There is growing commercial interest in the use of multiagent systems in real world applications. Some examples include inventory management in warehouses, smart homes, planetary exploration, search and rescue, air-traffic management and autonomous transportation systems. However, multiagent coordination is an extremely challenging problem. First, information relevant for coordination is often distributed across the team members, and fragmented amongst each agent's observation histories (past states). Second, the coordination objective is often sparse and noisy from the perspective of an agent. Designing general mechanisms of generating agent-specific reward functions that incentivizes an agent to collaborate towards the shared global objective is extremely difficult. From a learning perspective, both difficulties can be linked to the difficulty of credit assignment - the process of accurately associating rewards with actions.
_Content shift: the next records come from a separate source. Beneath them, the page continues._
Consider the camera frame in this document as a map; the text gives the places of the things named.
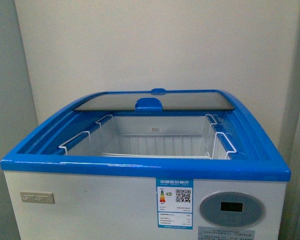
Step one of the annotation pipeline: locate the glass sliding freezer lid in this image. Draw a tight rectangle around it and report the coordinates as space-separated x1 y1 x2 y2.
75 88 235 112

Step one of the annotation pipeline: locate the white blue chest freezer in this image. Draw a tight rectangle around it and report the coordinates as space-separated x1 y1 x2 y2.
0 90 291 240

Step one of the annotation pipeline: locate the blue energy label sticker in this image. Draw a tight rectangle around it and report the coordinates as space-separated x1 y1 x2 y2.
155 178 194 230

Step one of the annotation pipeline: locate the grey oval control panel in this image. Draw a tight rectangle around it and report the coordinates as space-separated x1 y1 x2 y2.
199 192 266 229

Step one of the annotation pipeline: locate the grey instruction sticker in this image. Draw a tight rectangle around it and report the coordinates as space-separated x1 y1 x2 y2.
197 226 255 240

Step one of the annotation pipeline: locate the silver brand name plate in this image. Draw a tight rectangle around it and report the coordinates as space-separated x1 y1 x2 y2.
20 191 55 204

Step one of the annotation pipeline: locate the white wire freezer basket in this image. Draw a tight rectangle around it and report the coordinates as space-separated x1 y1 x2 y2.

The primary contribution of this dissertation is to tackle credit assignment in multiagent systems in order to enable better multiagent coordination. First we leverage memory as a tool in enabling better credit assignment by facilitating associations between rewards and actions separated across time. We achieve this by introducing Modular Memory Units (MMU), a memory-augmented neural architecture that can reliably retain and propagate information over an extended period of time. We then use MMU to augment individual agents' policies in solving dynamic tasks that require adaptive behavior from a distributed multiagent team. We also introduce Distributed MMU (DMMU) which uses memory as a shared knowledge base across a team of distributed agents to enable distributed one-shot decision making.
Switching our attention from the agent to the learning algorithm, we then introduce Evolutionary Reinforcement Learning (ERL), a multilevel optimization framework that blends the strength of policy gradients and evolutionary algorithms to improve learning. We further extend the ERL framework to introduce Collaborative ERL (CERL) which employs a collection of policy gradient learners (portfolio), each optimizing over varying resolution of the same underlying task. This leads to a diverse set of policies that are able to reach diverse regions within the solution space. Results in a range of continuous control benchmarks demonstrate that ERL and CERL significantly outperform their composite learners while remaining overall more sample-efficient.
Finally, we introduce Multiagent ERL (MERL), a hybrid algorithm that leverages the multilevel optimization framework of ERL to enable improved multiagent coordination without requiring explicit alignment between local and global reward functions. MERL uses fast, policy-gradient based learning for each agent by utilizing their dense local rewards. Concurrently, evolution is used to recruit agents into a team by directly optimizing the sparser global objective. Experiments in multiagent coordination benchmarks demonstrate that MERL's integrated approach significantly outperforms the state-of-the-art multiagent policy-gradient algorithms.